データセットが、n₆個の異なる細胞の集団のn₅個の異なる細胞サブセットにおけるn₄種の異なる化合物のn₃種の異なる濃度のn₂種の蛍光マーカーを使用するn₁個の異なる細胞パラメータの分析から作成された値を含む、請求項25に記載の方法。
n₁=5、n₂=1、n₃=5、n₄=2、n₅=2及びn₆=2であり、その結果、データセットが、200個の値を含む、請求項28に記載の方法。

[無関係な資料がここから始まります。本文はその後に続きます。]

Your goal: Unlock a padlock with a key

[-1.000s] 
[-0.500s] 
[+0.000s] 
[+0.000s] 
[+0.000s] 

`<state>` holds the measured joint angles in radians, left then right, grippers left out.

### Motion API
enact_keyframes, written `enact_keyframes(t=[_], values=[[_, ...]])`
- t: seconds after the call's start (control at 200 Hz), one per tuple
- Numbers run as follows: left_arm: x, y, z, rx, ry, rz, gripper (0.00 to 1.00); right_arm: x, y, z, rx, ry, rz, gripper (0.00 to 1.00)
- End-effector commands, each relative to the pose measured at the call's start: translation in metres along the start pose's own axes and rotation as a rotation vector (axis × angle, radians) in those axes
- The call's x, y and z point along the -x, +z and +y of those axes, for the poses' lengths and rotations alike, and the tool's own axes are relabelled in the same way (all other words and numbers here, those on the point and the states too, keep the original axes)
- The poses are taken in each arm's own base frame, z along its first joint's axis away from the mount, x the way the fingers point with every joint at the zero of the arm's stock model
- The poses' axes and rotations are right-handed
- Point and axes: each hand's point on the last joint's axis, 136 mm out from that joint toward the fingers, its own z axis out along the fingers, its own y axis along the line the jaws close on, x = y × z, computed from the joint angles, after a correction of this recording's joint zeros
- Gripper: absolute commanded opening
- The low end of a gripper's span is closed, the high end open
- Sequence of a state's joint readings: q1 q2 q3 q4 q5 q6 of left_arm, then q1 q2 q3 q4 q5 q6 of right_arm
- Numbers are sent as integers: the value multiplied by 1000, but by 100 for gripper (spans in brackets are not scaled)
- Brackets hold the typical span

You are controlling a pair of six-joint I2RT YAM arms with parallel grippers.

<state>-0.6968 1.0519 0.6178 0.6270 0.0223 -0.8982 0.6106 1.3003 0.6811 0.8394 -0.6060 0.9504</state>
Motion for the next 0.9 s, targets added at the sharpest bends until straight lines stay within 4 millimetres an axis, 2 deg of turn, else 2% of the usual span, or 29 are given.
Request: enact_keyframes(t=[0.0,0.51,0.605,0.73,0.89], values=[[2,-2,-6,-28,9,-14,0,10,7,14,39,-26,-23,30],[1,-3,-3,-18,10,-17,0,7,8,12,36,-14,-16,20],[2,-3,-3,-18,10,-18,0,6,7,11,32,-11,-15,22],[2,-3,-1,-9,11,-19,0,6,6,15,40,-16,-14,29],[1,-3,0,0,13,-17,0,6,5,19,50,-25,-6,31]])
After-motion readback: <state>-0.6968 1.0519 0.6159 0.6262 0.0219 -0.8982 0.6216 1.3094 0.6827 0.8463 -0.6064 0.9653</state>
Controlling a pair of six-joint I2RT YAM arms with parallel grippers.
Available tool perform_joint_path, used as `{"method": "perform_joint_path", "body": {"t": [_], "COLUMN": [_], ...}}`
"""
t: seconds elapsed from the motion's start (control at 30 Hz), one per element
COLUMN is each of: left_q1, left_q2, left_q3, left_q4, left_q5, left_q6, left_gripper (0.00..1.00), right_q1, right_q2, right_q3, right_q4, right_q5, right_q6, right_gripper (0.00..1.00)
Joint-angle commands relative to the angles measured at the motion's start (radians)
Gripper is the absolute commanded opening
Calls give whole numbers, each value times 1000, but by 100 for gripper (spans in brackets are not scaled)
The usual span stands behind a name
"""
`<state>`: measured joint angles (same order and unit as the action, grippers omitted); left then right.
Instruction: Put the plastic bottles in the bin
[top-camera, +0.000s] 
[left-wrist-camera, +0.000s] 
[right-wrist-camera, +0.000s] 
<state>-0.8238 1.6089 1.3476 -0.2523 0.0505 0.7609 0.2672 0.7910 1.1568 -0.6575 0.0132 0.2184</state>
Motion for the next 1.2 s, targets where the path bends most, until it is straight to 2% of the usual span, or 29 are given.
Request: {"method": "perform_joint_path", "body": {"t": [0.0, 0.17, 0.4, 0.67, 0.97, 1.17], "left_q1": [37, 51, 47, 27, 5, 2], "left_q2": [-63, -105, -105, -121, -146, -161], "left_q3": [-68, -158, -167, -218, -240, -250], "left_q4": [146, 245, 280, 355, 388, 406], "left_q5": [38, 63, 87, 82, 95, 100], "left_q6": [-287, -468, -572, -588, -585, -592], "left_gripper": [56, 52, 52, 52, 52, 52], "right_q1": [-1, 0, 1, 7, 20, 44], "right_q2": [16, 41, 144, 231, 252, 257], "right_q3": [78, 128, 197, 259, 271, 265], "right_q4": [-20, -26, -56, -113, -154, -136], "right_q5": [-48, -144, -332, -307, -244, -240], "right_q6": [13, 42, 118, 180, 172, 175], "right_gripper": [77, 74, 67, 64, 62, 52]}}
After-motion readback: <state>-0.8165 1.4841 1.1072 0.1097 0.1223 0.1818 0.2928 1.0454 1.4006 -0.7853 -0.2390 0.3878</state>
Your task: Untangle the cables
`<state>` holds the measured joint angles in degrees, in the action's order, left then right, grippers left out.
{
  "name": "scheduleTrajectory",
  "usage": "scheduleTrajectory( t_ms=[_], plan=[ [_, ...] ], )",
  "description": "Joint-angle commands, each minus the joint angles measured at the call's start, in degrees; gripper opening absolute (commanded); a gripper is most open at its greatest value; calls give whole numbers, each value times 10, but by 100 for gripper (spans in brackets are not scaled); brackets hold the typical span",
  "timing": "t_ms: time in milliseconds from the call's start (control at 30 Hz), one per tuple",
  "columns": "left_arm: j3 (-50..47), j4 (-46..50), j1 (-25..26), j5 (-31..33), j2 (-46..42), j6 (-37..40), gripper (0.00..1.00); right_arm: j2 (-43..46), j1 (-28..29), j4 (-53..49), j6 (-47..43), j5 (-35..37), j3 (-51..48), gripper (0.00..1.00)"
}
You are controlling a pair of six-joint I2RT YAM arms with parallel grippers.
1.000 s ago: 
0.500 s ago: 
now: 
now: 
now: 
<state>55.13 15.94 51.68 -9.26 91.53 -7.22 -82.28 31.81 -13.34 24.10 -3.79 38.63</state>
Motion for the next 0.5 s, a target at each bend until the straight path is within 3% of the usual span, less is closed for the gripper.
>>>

パラメータが、DNAインターカレーションに特異的である5種の蛍光シグナル(HOECHST 33342、DRAQ5、YO-PRO-1 IODIDE、DAPI、CYTRAK ORANGE)及び細胞周期と関連する2種のタンパク質(サイクリン及びリン酸化ヒストンタンパク質)の点で検出され、定量化される細胞周期であり、試験集団及び参照集団が、各々、5種の異なる濃度の試験化合物及び細胞周期撹乱物質である参照化合物と接触される、請求項25に記載の方法。

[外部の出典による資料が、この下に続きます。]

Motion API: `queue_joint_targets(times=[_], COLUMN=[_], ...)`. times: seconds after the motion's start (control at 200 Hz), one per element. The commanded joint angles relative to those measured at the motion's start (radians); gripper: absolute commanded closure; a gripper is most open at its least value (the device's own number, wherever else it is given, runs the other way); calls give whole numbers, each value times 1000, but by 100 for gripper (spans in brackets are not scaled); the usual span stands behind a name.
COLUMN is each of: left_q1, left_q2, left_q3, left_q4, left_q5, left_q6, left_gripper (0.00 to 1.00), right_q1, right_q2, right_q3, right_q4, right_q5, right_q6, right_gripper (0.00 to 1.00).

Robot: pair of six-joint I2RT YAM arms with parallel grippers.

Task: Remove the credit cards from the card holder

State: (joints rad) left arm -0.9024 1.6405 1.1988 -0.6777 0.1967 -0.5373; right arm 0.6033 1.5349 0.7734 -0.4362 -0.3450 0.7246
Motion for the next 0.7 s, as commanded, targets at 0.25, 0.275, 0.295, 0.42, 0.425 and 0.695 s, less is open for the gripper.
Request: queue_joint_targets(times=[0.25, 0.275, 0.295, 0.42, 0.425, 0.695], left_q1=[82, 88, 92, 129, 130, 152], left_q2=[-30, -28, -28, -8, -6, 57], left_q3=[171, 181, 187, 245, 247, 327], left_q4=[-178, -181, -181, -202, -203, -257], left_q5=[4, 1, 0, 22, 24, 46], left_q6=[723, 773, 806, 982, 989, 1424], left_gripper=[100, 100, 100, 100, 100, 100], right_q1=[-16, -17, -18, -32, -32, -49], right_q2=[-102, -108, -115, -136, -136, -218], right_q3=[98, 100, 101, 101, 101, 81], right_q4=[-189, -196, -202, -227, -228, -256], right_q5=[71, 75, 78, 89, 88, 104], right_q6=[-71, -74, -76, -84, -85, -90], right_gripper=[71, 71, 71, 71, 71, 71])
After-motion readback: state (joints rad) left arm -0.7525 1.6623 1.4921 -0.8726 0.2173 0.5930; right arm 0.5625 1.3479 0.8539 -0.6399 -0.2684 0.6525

コンピュータで実行されると、プロセスをコンピュータに実施させる、コンピュータプログラムを記憶する非一過性のコンピュータ可読記憶媒体であって、プロセスが、
細胞の試験集団及び細胞の参照集団の各々中の複数の表現型パラメータを検出(及び定量化)するステップであって、前記表現型パラメータが、各々、互いに独立して、状態テンソルとして表される(又はグループ化される)、ステップ、
細胞の試験集団及び細胞の参照集団の状態テンソル間の相違を測定する(ことで試験化合物のフィンガープリントを計算する)ステップ、並びに
参照作用物質の既知in vivo効果から試験作用物質のin vivo効果を予測するステップ
を含む、非一過性のコンピュータ可読記憶媒体。
p=3であり、I₁が、作用物質濃度のセットであり、I₂が、測定される生物学的応答のセットであり、I₃が、使用される対照のセットである、請求項3に記載の方法。
p=4であり、I₁が、作用物質濃度のセットであり、I₂が、測定される生物学的応答のセットであり、I₃が、使用される対照のセットであり、I₄が、使用される培養環境のセットである、請求項3に記載の方法。
p=5であり、I₁が、作用物質濃度のセットであり、I₂が、測定される生物学的応答のセットであり、I₃が、使用される対照のセットであり、I₄が、使用される培養環境のセットであり、I₅が、使用される作用物質曝露の期間のセットである、請求項3に記載の方法。
p≧3である、請求項3に記載の方法。
テンソルAがランク1テンソルA⁽ⁱのセットに分解され、A≒[[λ;A⁽¹⁾,A⁽²⁾,…,A⁽ⁿ⁾]]、(CP分解)である、請求項3に記載の方法。
テンソルAが、各モード:A≒[[G;M⁽¹⁾,M⁽²⁾,…,M^(p)]](Tucker分解)に沿って行列M^(j)によってかけ算されたコアテンソルGに分解される、請求項3に記載の方法。
生物学的に活性な作用物質間の非類似度が、分解によって生じたランク1テンソルを形成するベクトル間の非類似度として表される、請求項36に記載の方法。
生物学的に活性な作用物質間の非類似度が、分解に起因するコアテンソル間の非類似度として表される、請求項37に記載の方法。